What the exercise asks >>
Retype the whole listing verbatim and keep the pictures out of it.
=== Begin Enclosure ===
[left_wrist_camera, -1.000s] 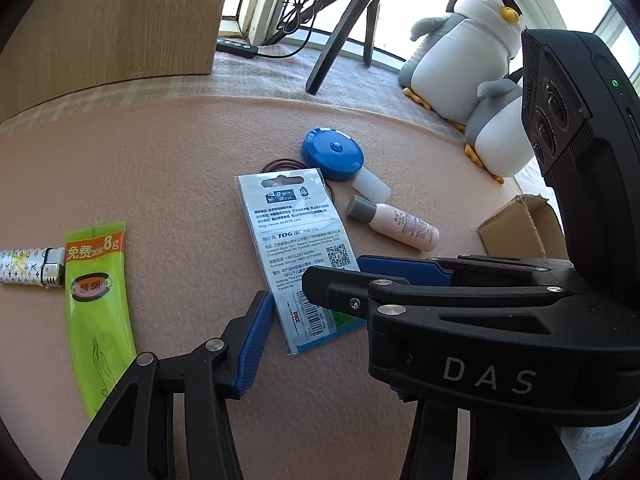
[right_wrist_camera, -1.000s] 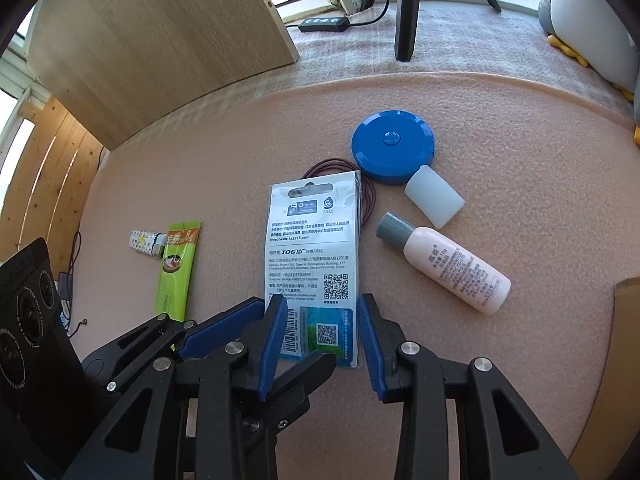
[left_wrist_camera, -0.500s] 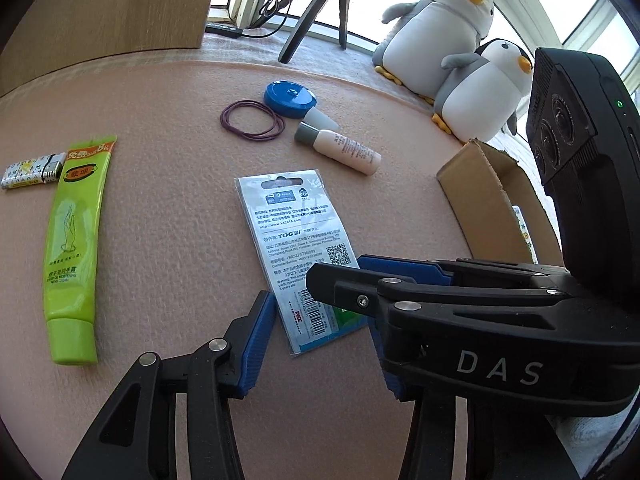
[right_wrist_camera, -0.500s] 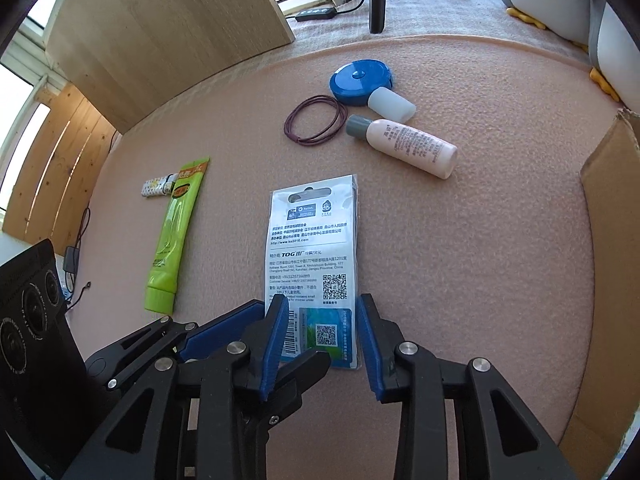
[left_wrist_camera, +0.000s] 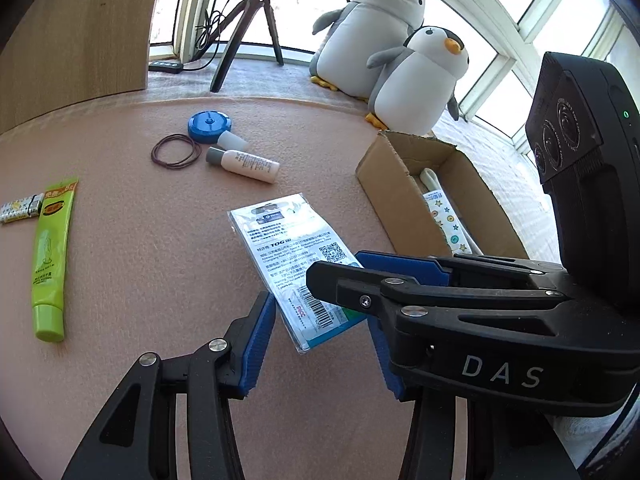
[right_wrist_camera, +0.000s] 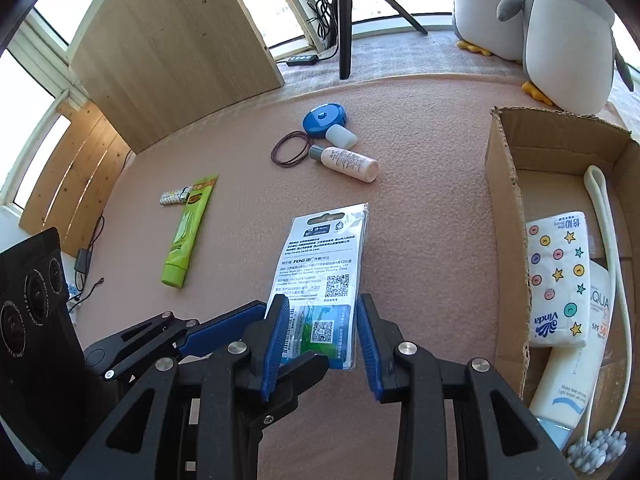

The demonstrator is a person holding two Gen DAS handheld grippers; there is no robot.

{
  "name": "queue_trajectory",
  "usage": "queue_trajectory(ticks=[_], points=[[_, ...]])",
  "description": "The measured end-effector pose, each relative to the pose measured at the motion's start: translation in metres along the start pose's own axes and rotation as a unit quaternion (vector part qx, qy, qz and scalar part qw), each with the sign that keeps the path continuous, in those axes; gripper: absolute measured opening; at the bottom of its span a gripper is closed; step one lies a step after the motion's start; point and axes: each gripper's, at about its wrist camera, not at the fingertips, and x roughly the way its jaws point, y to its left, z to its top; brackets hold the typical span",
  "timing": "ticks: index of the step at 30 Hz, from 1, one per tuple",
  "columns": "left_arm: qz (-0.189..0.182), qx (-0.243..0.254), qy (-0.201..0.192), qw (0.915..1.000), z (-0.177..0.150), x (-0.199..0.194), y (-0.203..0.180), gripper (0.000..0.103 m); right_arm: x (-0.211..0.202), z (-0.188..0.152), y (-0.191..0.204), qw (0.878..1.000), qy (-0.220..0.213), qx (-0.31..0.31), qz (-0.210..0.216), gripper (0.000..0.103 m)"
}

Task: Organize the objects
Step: 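Lift the card package, carry it into the box and open the right tool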

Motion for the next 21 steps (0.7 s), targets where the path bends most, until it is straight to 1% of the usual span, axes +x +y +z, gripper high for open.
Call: queue_trajectory(ticks=[6,11,21], points=[[-0.005,0.014,-0.020,0.9997,0.012,-0.009,-0.030,0.052,-0.036,0.000,-0.014,0.999,-0.032,0.006,0.008,0.032],[-0.022,0.033,-0.026,0.9989,0.019,-0.010,-0.061,0.052,-0.065,-0.003,-0.032,0.998,-0.053,0.016,0.007,0.032],[-0.065,0.091,-0.014,0.9936,0.017,0.009,-0.136,0.052,-0.115,-0.029,-0.086,0.995,-0.085,0.056,-0.022,0.032]])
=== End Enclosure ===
Solution for this exercise >>
[left_wrist_camera, -1.000s] 
[right_wrist_camera, -1.000s] 
[left_wrist_camera, -0.500s] 
[right_wrist_camera, -0.500s] 
[left_wrist_camera, +0.000s] 
[right_wrist_camera, +0.000s] 

The demonstrator is a person holding two Gen DAS handheld grippers; there is no robot.

{
  "name": "queue_trajectory",
  "usage": "queue_trajectory(ticks=[_], points=[[_, ...]])",
  "description": "The measured end-effector pose, each relative to the pose measured at the motion's start: translation in metres along the start pose's own axes and rotation as a unit quaternion (vector part qx, qy, qz and scalar part qw), each with the sign that keeps the path continuous, in those axes; gripper: absolute measured opening; at the bottom of its span a gripper is closed; step one lies a step after the motion's start; point and axes: each gripper's, at about its wrist camera, not at the fingertips, and x roughly the way its jaws point, y to its left, z to its top; brackets hold the typical span",
  "timing": "ticks: index of the step at 30 Hz, from 1, one per tuple",
  "columns": "left_arm: qz (-0.189..0.182), qx (-0.243..0.254), qy (-0.201..0.192), qw (0.915..1.000), z (-0.177..0.150), x (-0.199..0.194), y (-0.203..0.180), gripper (0.000..0.103 m); right_arm: x (-0.211..0.202), z (-0.188..0.152), y (-0.191..0.204), qw (0.878..1.000), qy (-0.220..0.213), qx (-0.31..0.31), qz (-0.210..0.216), gripper (0.000..0.103 m)"
}

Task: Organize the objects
Step: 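Lift the card package, carry it into the box and open the right tool
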
Motion for the next 21 steps (0.7 s), targets where the path bends most, until it is straight to 1% of the usual span, axes +x +y +z, gripper high for open.
Call: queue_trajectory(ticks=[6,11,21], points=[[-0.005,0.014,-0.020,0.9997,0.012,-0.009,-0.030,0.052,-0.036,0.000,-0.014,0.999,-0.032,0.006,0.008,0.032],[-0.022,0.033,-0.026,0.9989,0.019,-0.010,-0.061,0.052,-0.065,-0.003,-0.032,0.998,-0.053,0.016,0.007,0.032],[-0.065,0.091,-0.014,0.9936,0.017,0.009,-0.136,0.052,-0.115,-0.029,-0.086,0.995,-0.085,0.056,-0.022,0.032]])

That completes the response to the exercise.